Exercise aim:
Find the line with "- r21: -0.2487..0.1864" in the entries below, then output every line from it down to the line with "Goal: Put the", exactly and with no pictures.
========
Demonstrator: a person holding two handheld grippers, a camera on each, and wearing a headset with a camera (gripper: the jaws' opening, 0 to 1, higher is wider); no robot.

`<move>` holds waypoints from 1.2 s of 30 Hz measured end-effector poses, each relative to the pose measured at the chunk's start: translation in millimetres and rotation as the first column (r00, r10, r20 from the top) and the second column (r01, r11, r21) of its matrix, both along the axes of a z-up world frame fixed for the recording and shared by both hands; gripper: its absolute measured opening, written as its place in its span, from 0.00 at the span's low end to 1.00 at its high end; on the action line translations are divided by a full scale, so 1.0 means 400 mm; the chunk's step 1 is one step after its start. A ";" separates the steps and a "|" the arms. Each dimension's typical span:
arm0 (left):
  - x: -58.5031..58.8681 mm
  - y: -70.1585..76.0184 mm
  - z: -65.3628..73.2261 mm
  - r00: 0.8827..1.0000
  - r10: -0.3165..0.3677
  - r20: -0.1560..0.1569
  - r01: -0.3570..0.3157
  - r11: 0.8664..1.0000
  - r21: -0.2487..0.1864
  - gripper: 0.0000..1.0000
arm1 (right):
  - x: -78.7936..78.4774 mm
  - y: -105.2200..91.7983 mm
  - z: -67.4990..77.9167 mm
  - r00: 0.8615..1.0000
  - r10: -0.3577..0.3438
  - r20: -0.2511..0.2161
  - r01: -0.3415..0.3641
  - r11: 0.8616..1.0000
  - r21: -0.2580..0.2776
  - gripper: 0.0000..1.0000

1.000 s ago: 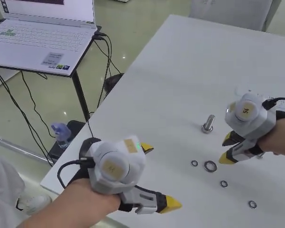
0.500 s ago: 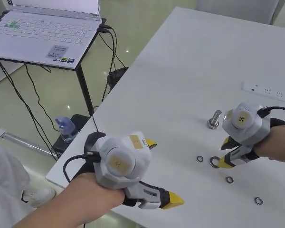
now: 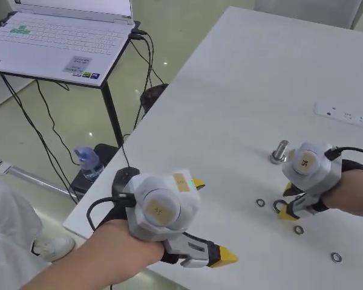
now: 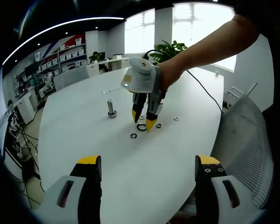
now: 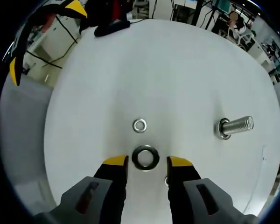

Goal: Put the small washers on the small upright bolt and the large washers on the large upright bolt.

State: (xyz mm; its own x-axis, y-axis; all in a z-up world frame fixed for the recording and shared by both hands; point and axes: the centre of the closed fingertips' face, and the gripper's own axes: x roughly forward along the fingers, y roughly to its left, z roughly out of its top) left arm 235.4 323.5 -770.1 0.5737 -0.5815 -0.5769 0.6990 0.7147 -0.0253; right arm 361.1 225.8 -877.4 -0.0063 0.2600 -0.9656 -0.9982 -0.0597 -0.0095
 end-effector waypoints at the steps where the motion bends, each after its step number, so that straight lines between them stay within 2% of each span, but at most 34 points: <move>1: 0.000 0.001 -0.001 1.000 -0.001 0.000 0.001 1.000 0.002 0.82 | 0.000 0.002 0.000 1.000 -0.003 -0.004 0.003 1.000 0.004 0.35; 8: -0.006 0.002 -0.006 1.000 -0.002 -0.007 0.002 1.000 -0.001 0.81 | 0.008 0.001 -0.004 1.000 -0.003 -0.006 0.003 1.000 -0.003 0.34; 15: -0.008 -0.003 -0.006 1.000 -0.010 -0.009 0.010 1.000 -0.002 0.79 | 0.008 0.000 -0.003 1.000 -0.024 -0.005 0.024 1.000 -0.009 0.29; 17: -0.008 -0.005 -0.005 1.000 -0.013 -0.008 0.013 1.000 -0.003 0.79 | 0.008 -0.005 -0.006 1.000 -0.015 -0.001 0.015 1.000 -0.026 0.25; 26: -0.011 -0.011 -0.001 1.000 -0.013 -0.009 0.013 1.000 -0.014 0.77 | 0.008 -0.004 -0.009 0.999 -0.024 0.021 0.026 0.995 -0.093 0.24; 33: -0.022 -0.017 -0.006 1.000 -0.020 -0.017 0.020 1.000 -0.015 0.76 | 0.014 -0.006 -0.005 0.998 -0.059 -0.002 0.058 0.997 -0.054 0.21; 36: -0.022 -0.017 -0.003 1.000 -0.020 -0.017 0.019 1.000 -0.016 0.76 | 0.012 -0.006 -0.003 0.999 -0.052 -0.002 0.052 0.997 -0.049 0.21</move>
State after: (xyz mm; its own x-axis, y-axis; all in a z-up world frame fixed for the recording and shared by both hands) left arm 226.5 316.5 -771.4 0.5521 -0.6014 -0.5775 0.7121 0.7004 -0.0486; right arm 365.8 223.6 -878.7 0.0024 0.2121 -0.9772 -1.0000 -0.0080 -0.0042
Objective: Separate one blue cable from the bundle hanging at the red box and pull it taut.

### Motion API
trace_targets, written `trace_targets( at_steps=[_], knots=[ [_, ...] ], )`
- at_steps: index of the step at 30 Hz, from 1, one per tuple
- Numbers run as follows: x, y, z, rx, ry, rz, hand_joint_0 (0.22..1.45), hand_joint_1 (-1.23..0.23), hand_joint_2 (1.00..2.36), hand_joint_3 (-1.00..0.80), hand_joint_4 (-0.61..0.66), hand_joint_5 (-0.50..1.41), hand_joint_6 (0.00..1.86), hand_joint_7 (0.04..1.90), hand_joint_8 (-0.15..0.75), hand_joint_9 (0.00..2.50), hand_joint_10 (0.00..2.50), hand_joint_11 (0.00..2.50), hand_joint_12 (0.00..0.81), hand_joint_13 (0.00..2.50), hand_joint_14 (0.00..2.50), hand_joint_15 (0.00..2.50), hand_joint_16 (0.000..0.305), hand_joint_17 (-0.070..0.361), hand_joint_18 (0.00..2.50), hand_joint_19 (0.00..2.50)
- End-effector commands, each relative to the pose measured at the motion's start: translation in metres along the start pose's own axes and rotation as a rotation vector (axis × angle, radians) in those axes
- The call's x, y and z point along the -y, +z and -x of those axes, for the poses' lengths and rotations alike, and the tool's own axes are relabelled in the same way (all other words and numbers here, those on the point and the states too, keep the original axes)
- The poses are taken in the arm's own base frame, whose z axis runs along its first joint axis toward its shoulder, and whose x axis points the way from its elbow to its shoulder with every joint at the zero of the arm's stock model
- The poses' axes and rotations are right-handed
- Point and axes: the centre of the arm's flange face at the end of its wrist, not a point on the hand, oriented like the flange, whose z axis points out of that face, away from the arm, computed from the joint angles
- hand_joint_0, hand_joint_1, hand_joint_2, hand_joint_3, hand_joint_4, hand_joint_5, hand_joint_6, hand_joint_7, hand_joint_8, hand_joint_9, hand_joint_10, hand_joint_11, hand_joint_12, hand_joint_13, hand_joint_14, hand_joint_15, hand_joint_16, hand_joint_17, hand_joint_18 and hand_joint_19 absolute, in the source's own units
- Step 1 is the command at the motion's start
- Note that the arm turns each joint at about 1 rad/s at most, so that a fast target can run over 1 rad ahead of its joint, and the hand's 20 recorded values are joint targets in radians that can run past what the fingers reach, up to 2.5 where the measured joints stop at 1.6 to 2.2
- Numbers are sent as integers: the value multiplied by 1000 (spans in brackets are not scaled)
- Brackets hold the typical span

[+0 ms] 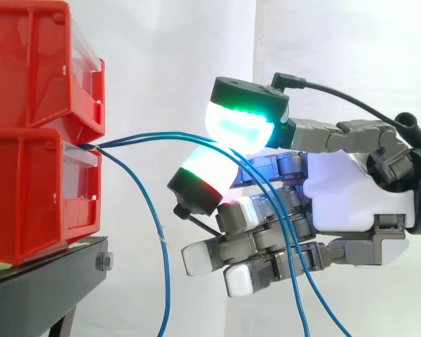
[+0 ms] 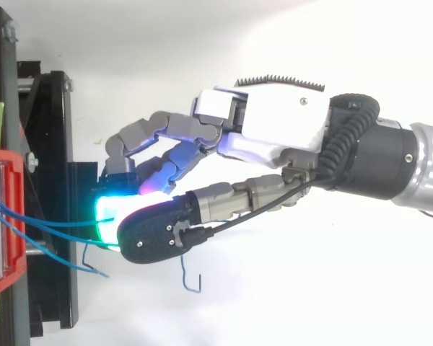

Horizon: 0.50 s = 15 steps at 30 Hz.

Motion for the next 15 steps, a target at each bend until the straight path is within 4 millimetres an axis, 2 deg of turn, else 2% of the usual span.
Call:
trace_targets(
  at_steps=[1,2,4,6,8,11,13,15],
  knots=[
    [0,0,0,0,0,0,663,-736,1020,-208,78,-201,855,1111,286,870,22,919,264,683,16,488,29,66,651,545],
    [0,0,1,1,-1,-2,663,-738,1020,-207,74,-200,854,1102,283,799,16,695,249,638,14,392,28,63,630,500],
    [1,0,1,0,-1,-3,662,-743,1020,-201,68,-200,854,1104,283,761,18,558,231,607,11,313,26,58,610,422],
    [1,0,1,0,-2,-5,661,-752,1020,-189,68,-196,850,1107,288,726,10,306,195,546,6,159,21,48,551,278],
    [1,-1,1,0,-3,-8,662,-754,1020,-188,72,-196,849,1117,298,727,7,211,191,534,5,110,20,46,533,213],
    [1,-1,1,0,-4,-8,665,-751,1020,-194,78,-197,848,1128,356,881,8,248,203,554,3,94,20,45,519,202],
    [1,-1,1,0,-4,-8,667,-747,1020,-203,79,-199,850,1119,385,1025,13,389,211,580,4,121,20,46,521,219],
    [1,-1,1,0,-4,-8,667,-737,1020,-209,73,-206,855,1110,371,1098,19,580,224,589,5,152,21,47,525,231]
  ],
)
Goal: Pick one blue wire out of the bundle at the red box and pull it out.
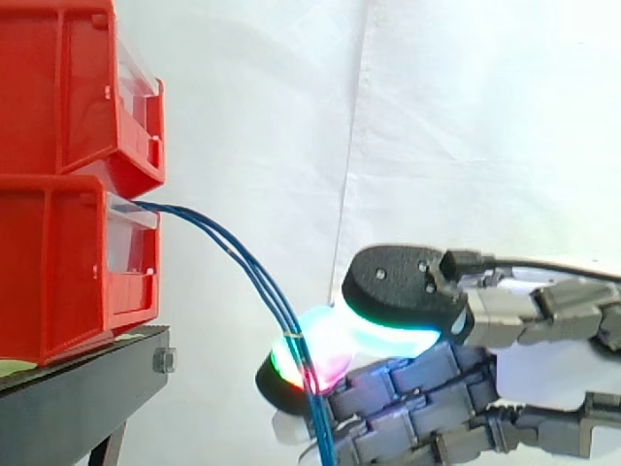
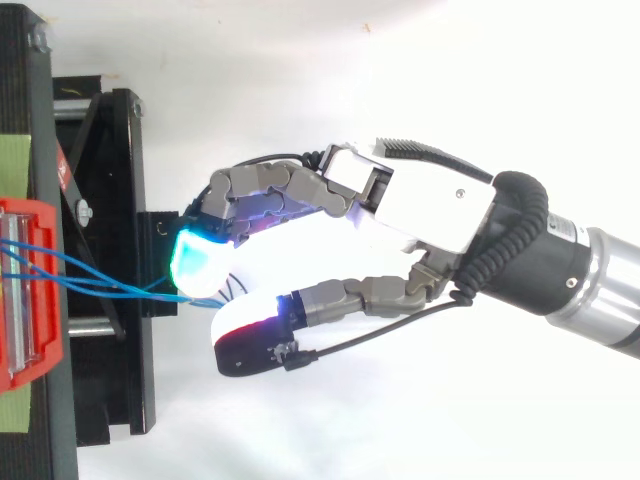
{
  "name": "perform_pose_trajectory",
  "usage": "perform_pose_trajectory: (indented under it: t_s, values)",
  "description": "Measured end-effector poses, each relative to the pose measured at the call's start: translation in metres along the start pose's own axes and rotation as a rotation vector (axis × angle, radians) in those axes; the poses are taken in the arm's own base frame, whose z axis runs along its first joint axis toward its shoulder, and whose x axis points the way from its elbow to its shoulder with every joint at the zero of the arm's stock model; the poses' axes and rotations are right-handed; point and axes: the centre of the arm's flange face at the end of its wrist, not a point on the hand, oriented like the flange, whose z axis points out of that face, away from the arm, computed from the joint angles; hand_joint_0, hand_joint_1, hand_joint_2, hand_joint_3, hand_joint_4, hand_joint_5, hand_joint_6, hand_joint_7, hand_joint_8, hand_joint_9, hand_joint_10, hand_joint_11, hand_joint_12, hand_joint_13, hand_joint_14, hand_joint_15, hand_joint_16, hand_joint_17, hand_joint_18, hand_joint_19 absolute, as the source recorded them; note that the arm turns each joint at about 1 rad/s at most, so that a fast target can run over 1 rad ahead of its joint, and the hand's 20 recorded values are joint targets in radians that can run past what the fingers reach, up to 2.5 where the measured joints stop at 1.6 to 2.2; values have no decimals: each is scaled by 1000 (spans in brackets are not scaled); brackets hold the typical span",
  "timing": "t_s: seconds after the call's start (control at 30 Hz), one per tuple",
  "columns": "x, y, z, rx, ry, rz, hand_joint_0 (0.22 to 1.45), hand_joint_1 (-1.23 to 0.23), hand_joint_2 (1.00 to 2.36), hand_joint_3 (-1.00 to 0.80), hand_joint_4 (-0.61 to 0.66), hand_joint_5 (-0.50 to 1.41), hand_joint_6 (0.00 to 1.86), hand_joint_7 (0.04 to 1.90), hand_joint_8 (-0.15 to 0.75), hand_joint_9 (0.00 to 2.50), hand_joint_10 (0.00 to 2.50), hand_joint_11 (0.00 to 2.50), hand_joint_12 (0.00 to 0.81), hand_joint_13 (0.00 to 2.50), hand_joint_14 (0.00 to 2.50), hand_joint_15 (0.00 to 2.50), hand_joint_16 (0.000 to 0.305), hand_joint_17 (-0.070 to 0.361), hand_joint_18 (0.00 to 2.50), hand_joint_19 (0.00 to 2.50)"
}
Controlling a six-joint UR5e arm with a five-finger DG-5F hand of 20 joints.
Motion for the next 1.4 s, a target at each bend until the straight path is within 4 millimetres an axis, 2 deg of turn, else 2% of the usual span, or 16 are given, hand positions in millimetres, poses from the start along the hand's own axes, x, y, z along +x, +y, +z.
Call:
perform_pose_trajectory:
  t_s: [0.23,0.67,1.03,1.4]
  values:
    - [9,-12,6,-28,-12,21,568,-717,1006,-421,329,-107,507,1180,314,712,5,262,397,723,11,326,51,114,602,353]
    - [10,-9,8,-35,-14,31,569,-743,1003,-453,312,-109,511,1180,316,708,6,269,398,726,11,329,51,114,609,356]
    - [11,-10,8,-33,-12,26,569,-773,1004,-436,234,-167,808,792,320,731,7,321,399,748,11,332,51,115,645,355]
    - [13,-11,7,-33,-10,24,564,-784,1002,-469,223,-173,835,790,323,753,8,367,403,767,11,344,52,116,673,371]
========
Output of the exercise:
  - r21: -0.2487..0.1864
  - gripper: 0.0000..1.0000
arm1 (right):
  - x: -78.7936..78.4774 mm
  - y: -105.2200..91.7983 mm
  - z: -67.4990..77.9167 mm
  - r00: 0.8615..1.0000
  - r10: -0.3577..0.3438
  - r20: -0.2511..0.2161
  - r01: -0.3415..0.3641
  - r11: 0.8616..1.0000
  - r21: -0.2580..0.2776
  - gripper: 0.0000..1.0000

1.000 s ago: 
0.500 s ago: 
now: 
now: 
now: 

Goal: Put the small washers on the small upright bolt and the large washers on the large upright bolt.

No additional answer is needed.